Problem Understanding

We are controlling a simplified flight controller with four adjustable parameters corresponding to four flaps: north, east, south, and west. Each request gives three desired physical effects: pitch, roll, and yaw. These effects are linear combinations of the flap settings, so the system is fully described by a small linear equation system.

The relationship is that pitch depends only on the difference between east and west, roll depends only on the difference between north and south, while yaw depends on the sum of all four flap values. So each request is essentially asking us to pick four real numbers whose three linear combinations match the target vector.

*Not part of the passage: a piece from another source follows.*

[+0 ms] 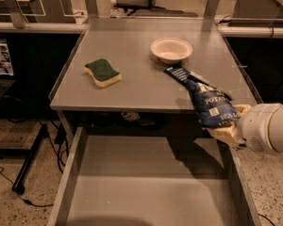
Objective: Pick blue chip bag from top drawer and place on counter
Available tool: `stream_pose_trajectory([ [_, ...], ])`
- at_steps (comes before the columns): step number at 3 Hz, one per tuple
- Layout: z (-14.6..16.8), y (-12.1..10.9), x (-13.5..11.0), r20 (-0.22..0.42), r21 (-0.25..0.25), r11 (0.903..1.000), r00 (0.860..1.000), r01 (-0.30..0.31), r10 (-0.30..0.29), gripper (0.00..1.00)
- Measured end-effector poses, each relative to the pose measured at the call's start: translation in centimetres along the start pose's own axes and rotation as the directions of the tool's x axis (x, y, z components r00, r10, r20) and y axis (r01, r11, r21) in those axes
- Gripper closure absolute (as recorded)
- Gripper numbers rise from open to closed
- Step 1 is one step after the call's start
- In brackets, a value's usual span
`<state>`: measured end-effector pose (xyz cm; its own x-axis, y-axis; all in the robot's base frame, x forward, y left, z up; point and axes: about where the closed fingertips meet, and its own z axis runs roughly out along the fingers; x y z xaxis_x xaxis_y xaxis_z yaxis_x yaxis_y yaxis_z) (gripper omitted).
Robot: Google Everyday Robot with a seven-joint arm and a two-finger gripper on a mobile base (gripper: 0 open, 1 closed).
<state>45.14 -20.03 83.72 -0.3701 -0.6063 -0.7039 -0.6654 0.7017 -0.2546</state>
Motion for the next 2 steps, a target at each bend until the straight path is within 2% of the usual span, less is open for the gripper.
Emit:
stream_pose_trajectory([
  [2, 0.9, -6.6, -1.0, -0.024, 0.115, 0.9906, 0.997, -0.075, 0.078, 1.00],
])
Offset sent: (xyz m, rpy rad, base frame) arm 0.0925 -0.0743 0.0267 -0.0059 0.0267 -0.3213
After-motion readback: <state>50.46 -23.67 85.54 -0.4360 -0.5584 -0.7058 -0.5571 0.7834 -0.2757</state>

Because there are four variables but only three constraints, there is always at least one degree of freedom. That freedom is not free in the objective sense: among all valid solutions, we must pick the one where the largest absolute flap value is as small as possible. This turns the task into a constrained optimization problem over a linear solution space.

Each query is independent, and we must output a valid quadruple for each.

The bounds on inputs are small in magnitude, all targets lie in a cube of side length 2 centered at the origin. The number of queries is large, up to 10^4, so we need a constant time formula per query. Any method involving iterative search or optimization per query would be too slow.

A naive approach would be to solve the linear system directly by choosing one variable as free and minimizing the maximum absolute value via search. That would fail because the optimal choice depends on balancing all four variables simultaneously, and brute-force discretization of the free parameter would introduce precision issues and time overhead.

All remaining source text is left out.